During the public holiday long weekends, there are double demerit points from Thursday night till Monday morning. The Police will have a stronger public presence during this time and booze buses will be stationed at many stretches of road.  The police will stop vehicles to conduct their checks. This is aimed at reducing the number of serious alcohol related accidents on Perth and Western Australian roads. Besides checking for exceeding the alcohol limit, police will also be watching out for drivers under the influence of drugs. Australia has very strict laws on driving under the the influence of alcohol so do make sure that you don't exceed the legal limits of alcohol consumption if you are driving.


Always give way to police vehicles, fire engines and ambulances which have their sirens on.  This also means that you have to watch out for them at traffic junctions and give way to them even if you have the right of way.


Your car rental agreement will usually have a telephone number that you can call if you need help.  Always check what you're entitled to in your agreement when you collect your rental car.  If you need to call the RAC (Royal Automobile Club) ,  which is similar to the Automobile Association, do bear in mind that charges will have to be paid and you would have to join as a member unless you are a member of an affiliated association in your home country.


Parking in the Perth suburbs is mostly free but there are usually time limits placed on carpark lots that are located in the suburban town centres or along busy roads. However when you get nearer to Perth city centre, you'll have to pay for parking. Even within the city, parking fees can vary greatly between car parks that might be very close to each other. If you plan to be in the city for several hours, find the cheaper places to park. There are a number of Apps available on smartphones which will help you find parking within the city.  Alternatively, an up to date street directory will have the main carparks marked out.  Some car rental companies provide a street directory in each vehicle.You can also Google to find alternative car parks at your destination in the city.

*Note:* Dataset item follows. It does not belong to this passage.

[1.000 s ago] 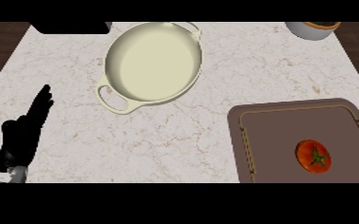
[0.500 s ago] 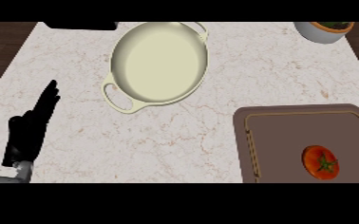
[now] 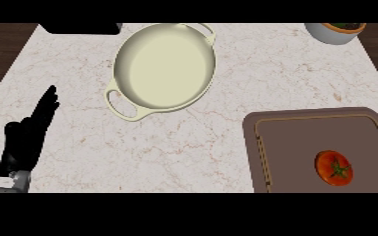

If you are having dinner in Northbridge in the evening after 6 pm, try to find a space for street side parking as it is free after 6 pm on William Street.  Most of the paid car parks can be expensive.



Parking charges can be paid using street side parking ticket machines.  Be sure to display your ticket on the dashboard after you have bought it.  Also note that there are time limits which you cannot exceed in the particular location, this can vary from anything between 15 minutes to three hours. Parking wardens are conscientious in the city and do check how long a car has been parked there. Do make sure that you park in a properly marked lot and not one that's meant for the disabled. Signs will tell you when fees are payable.  If you park in a secure car park, you'll collect a ticket on the way in and you'll usually need to pre-pay at the paying machines before collecting your car to leave.


If you're driving a rental car then regular unleaded petrol will be the fuel you are likely to use; but if you're fortunate enough to be driving a high end sports car or a 4WD for off-road driving, then you may use other types of fuel. If you're buying petrol within Perth city and suburbs, it pays to shop around as prices can vary a fair bit from station to station and also from day to day. Refer to the Fuelwatch site to get the lowest prices in your suburb for "Today" and "Tomorrow".



If you happen to buy your groceries at a local supermarket such as Coles, Woolworth's or IGA and spend at least A$25 to A$30, you'll usually get a voucher giving you at least 4 cents discount per litre off petrol from affiliated stations.